Defined in generated file: python/ops/gen_data_flow_ops.py
Partitions data into num_partitions tensors using indices from partitions.
Aliases:
tf.compat.v1.dynamic_partitiontf.compat.v2.dynamic_partition
tf.dynamic_partition(
data,
partitions,
num_partitions,
name=None
)
For each index tuple js of size partitions.ndim, the slice data[js, ...] becomes part of outputs[partitions[js]]. The slices with partitions[js] = i are placed in outputs[i] in lexicographic order of js, and the first dimension of outputs[i] is the number of entries in partitions equal to i. In detail,
outputs[i].shape = [sum(partitions == i)] + data.shape[partitions.ndim:]

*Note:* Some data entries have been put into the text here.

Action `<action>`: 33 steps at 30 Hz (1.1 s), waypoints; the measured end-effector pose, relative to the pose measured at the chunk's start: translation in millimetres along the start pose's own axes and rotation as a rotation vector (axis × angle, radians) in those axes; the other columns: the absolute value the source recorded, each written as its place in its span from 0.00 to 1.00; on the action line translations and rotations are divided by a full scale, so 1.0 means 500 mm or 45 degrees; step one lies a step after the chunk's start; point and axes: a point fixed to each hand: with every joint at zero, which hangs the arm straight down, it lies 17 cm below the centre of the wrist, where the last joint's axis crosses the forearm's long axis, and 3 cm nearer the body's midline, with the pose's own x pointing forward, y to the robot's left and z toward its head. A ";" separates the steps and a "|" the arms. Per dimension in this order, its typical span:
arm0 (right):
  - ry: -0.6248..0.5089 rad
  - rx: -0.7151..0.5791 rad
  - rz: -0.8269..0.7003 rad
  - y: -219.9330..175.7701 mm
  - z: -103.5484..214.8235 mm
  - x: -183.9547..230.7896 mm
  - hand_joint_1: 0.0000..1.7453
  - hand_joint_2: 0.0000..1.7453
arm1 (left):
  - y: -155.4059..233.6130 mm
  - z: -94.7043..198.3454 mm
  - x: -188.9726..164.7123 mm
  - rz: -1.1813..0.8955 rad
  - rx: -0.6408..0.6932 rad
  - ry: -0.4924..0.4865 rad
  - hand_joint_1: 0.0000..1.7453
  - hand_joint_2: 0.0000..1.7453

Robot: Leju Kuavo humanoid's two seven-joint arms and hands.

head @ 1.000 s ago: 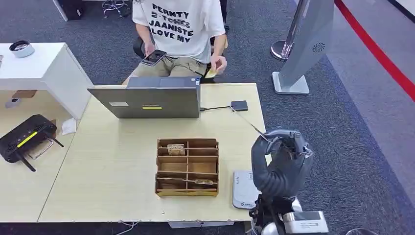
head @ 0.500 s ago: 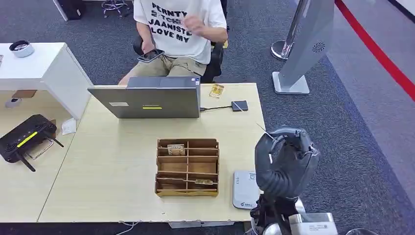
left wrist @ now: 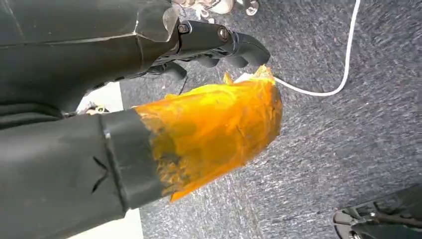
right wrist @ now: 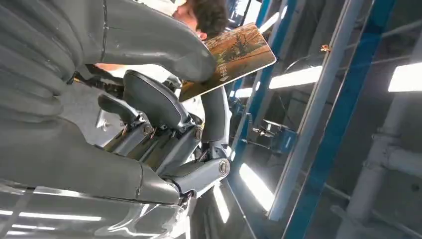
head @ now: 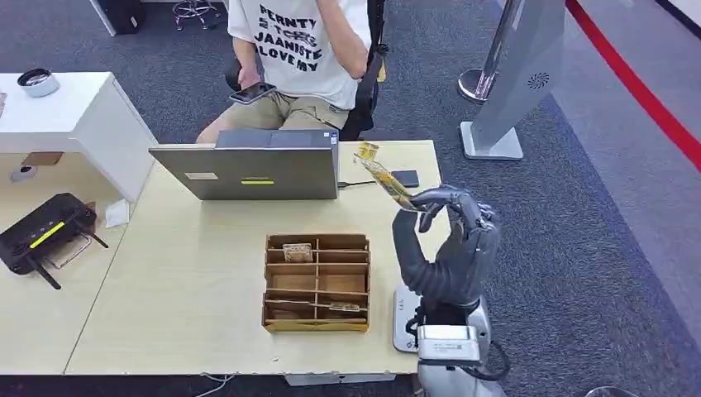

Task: Pass the card to the sensor for recognition and then transmit it.

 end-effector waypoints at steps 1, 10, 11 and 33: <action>-0.001 0.004 0.003 0.003 -0.001 -0.002 1.00 1.00 | 0.000 0.000 0.001 -0.001 0.000 0.000 0.02 0.00; -0.096 0.235 0.410 0.113 -0.046 -0.085 1.00 1.00 | 0.018 0.001 0.039 -0.095 -0.003 -0.036 0.02 0.00; -0.102 0.270 0.473 0.129 -0.052 -0.105 1.00 1.00 | 0.022 0.001 0.045 -0.109 -0.001 -0.041 0.02 0.00; -0.470 0.876 1.489 0.295 -0.109 -0.390 0.00 1.00 | 0.056 0.004 0.107 -0.247 0.015 -0.109 0.02 0.00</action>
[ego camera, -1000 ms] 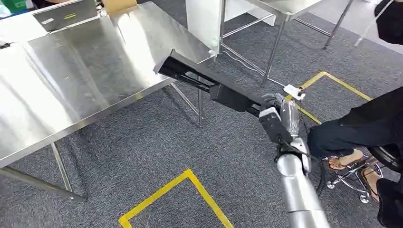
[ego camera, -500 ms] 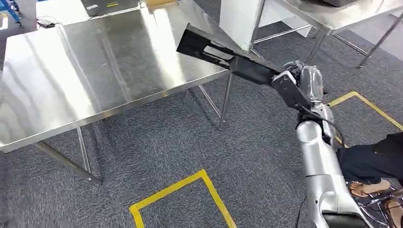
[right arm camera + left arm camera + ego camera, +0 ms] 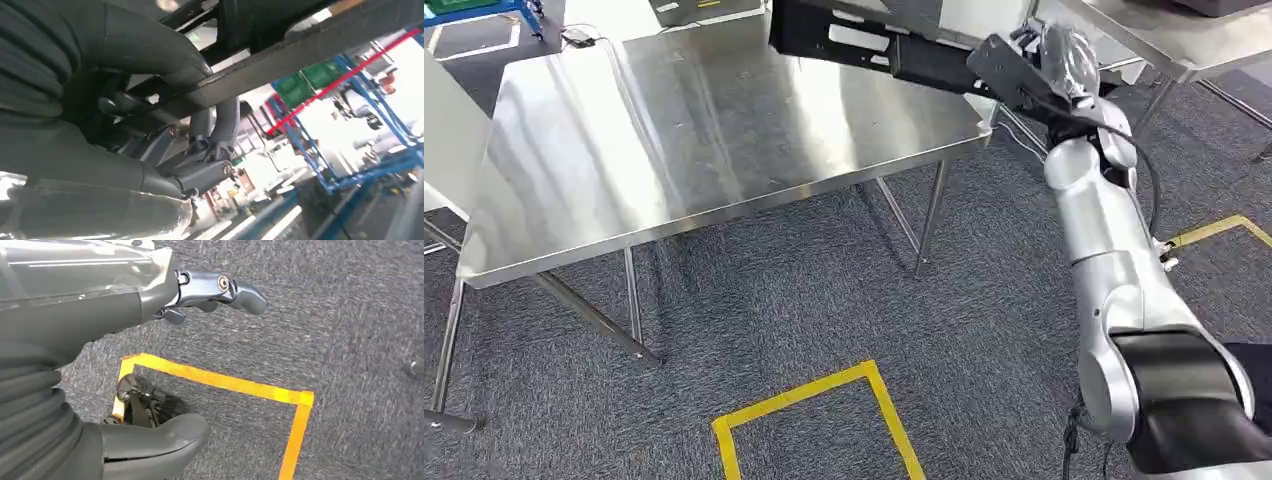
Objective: Take the parts from the cabinet and place them on the table.
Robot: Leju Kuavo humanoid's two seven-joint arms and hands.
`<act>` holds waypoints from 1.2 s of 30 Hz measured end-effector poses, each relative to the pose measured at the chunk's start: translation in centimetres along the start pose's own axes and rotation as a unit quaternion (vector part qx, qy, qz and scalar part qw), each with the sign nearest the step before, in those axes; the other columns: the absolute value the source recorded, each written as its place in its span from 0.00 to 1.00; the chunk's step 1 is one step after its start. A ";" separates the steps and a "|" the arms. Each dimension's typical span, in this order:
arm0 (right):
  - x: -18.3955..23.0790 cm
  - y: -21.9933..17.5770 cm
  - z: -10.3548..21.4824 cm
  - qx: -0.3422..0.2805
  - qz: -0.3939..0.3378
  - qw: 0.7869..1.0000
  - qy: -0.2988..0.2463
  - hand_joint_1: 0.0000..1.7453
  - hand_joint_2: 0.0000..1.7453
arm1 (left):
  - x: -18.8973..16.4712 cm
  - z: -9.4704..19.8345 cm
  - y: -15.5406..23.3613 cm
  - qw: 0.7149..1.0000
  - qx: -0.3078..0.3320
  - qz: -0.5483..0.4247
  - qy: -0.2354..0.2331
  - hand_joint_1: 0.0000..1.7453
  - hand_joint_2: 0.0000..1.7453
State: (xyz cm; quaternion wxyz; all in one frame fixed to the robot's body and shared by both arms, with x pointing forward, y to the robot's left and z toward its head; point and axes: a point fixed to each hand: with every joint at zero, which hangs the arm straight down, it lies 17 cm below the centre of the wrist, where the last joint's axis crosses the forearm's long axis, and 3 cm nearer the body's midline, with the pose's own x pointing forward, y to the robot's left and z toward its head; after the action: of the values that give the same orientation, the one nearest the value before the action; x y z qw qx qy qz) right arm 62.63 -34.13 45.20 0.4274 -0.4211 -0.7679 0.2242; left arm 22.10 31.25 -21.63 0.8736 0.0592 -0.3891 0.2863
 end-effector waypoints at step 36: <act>11.4 3.6 -5.1 0.084 0.020 0.994 -0.066 1.00 1.00 | 0.5 -0.4 0.2 1.000 0.005 0.004 -0.001 0.00 1.00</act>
State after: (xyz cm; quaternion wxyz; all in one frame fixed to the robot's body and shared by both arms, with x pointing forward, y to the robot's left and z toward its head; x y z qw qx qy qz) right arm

outputs[i] = pack([data[js, ...] for js if partitions[js] == i])
data.shape must start with partitions.shape.
For example:
# Scalar partitions.
partitions = 1
num_partitions = 2
data = [10, 20]
outputs[0] = [] # Empty with shape [0, 2]
outputs[1] = [[10, 20]]
# Vector partitions.
partitions = [0, 0, 1, 1, 0]
num_partitions = 2
data = [10, 20, 30, 40, 50]
outputs[0] = [10, 20, 50]
outputs[1] = [30, 40]
See dynamic_stitch for an example on how to merge partitions back.
Args:
data: ATensor.
Returns:
A list of num_partitions Tensor objects with the same type as data.